実際にレベル4の自動車両に乗ってみると、ドライバー不在による支障を感じることは特にない。スムーズな乗り心地で、20年以上前に廃止された京福電鉄永平寺線の廃線跡を利用した遊歩道を進んでいく。最大時速12kmのジョギングペースなので、怖さを感じることもない。車両は基本的に吹き抜けなので、山間の心地よい風も感じることもできる。
取材当日は、家族旅行の下見のために、近隣の鯖江市から乗りに来たという人も。
「興味があるけど、ドライバーがいない状態でどうやって動くのかなと思って、試しに乗りに来ました。乗り心地もよくて、安全だったので、今度は家族と一緒に乗りに来ます」(鯖江市・40代男性)
ドライバーのなり手不足が取り組みを加速させる
自動運転はドライバーのなり手不足の解消手段、過疎地域の交通の切り札になることが期待されているが、課題も少なくない。
大きなハードルになっているのが、現段階で運行可能な区間が限られていることだ。現在の車両が国道を通るのは可能だが、今の時点では車が通る道路と交差しない遊歩道の走行に限られている。最寄り駅のえちぜん鉄道永平寺口駅からは4km以上離れており、自動運転車両の走行区間に病院やスーパーなどの施設はない。そのため、現時点では住民の足になっているとは言いがたいのが実情である。
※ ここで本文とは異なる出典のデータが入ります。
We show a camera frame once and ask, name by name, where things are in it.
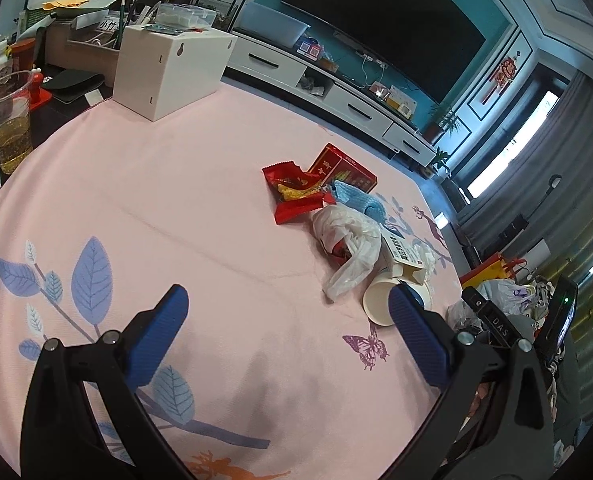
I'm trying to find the white paper cup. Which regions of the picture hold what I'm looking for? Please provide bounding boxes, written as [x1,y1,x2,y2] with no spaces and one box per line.
[363,275,434,327]

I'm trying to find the yellow red gift bag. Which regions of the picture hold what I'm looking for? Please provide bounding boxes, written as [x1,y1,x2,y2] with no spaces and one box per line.
[460,255,527,288]

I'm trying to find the desk calendar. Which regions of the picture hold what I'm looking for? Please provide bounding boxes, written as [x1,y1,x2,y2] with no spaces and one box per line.
[386,85,417,118]

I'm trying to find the black flat pouch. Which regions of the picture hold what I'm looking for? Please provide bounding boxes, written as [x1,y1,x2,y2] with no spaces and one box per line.
[46,69,106,103]

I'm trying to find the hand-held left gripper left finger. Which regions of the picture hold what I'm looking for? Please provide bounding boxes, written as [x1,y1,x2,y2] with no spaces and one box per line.
[20,284,197,480]

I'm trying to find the small clear plastic container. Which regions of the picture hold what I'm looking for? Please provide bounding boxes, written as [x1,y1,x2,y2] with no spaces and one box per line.
[151,4,217,28]

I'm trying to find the glass plant tank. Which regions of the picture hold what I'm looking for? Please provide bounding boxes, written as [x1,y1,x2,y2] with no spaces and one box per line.
[192,0,238,31]

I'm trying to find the pink leaf-print tablecloth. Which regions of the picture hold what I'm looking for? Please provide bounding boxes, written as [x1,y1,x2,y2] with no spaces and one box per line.
[0,77,464,480]

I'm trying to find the potted green plant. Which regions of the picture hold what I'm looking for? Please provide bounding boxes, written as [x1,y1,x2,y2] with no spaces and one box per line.
[423,105,462,143]
[429,149,452,176]

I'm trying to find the red snack wrapper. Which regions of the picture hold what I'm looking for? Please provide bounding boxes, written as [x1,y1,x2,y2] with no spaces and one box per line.
[261,160,337,226]

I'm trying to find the white crumpled plastic bag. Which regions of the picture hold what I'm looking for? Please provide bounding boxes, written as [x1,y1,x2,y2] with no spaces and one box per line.
[311,203,382,301]

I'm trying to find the purple-printed white plastic bag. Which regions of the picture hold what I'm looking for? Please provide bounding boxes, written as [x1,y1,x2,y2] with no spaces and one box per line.
[476,279,544,318]

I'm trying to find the small open paper box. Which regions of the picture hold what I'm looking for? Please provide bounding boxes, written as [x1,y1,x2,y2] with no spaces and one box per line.
[380,230,437,286]

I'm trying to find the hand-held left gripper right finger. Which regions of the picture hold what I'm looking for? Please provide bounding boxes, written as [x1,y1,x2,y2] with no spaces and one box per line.
[376,282,557,480]

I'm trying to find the black flat-screen TV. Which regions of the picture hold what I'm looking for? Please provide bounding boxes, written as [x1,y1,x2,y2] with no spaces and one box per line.
[281,0,487,106]

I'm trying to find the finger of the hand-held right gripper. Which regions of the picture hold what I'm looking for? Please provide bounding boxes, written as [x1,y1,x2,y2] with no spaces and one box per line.
[461,286,522,347]

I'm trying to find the clear plastic storage bin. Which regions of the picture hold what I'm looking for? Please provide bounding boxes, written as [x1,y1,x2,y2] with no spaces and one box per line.
[244,2,311,50]

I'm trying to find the red figurine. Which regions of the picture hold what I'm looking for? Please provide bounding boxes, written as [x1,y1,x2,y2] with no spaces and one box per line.
[29,67,52,108]

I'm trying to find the grey curtain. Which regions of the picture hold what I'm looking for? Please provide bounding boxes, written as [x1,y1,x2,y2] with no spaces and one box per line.
[456,70,593,281]

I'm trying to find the small printed code signs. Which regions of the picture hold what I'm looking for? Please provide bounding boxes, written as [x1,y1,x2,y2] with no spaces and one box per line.
[296,37,324,61]

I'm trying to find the brown cardboard box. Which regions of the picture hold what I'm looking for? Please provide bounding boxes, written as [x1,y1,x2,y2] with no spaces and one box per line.
[46,20,127,83]

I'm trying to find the clear plastic cup with tea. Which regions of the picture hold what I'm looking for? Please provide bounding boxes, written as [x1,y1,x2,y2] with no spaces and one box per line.
[0,71,36,175]

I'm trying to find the white TV cabinet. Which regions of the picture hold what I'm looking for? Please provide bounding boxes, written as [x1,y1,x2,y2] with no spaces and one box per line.
[224,30,437,168]

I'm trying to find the light blue crumpled cloth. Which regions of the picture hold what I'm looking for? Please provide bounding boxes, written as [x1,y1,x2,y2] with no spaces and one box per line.
[330,180,388,221]

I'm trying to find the red wall hanging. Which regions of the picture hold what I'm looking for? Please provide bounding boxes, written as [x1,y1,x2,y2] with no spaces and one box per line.
[481,50,522,103]

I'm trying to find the red cigarette box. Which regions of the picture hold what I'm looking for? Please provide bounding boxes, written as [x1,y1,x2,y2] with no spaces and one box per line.
[307,143,378,195]

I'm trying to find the white wooden box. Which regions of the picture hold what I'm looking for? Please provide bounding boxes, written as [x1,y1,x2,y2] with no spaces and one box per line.
[112,25,239,122]

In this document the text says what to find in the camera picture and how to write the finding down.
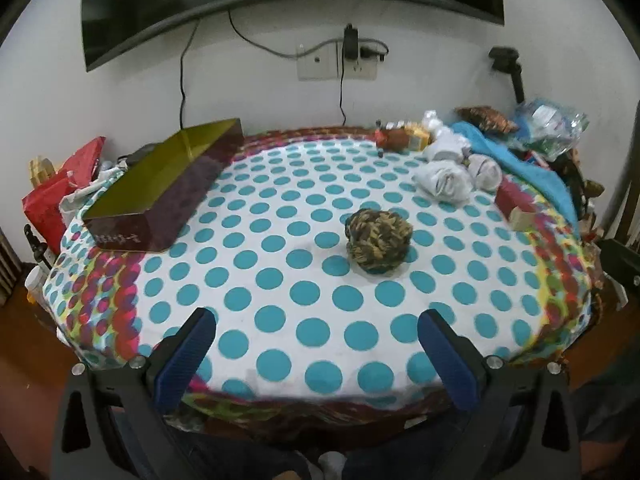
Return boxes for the maroon box with gold lining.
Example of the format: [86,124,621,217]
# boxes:
[81,118,244,253]

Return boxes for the black television cable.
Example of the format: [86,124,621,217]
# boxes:
[177,15,201,131]

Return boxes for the brown patterned pouch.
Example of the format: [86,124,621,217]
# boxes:
[456,106,518,135]

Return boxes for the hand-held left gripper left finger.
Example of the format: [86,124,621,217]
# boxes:
[52,307,218,480]

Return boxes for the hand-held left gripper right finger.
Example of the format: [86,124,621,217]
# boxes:
[417,309,586,480]

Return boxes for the polka dot tablecloth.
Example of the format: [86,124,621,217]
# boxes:
[42,127,593,431]

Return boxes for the black box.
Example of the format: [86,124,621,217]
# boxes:
[597,239,640,287]

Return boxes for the camouflage socks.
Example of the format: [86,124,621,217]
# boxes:
[345,208,414,275]

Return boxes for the white bottle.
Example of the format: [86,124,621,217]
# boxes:
[25,265,49,306]

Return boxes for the blue cloth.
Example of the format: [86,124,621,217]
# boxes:
[452,121,581,222]

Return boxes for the clear plastic bag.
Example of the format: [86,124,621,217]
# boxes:
[515,97,590,157]

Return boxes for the black wall cable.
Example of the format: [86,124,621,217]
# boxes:
[227,9,346,58]

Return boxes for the white wall outlet plate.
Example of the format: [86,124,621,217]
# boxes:
[297,42,378,81]

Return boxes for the small red box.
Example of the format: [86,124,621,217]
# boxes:
[495,180,537,231]

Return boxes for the black charger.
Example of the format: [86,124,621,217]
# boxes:
[342,24,361,61]

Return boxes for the yellow carton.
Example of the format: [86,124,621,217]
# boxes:
[400,122,432,151]

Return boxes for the red bag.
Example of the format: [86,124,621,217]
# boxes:
[22,136,107,256]

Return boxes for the black wall bracket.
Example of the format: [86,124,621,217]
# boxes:
[489,46,526,103]

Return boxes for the small white socks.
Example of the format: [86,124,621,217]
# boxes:
[470,154,503,192]

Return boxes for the white plastic bag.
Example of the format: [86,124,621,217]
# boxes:
[59,167,126,226]

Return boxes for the brown plush toy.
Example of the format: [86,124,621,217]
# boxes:
[375,127,411,153]

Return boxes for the black charger cable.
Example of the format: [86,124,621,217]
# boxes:
[339,59,349,127]

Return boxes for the wooden blocks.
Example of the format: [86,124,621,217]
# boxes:
[29,156,56,189]

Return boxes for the large white socks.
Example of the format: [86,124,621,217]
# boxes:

運行区間が約2kmに限られているのも、遊歩道の「永平寺参ろーど」が、途中で国道364号線と交差しているからだ。こうした事情を踏まえると、現段階では、レベル4自動運転は他の車が通らない遊歩道、テーマパークなどの施設内での運行から始まると思われる。路線バスで住民の足になるまでには、まだ時間を要するとみられる。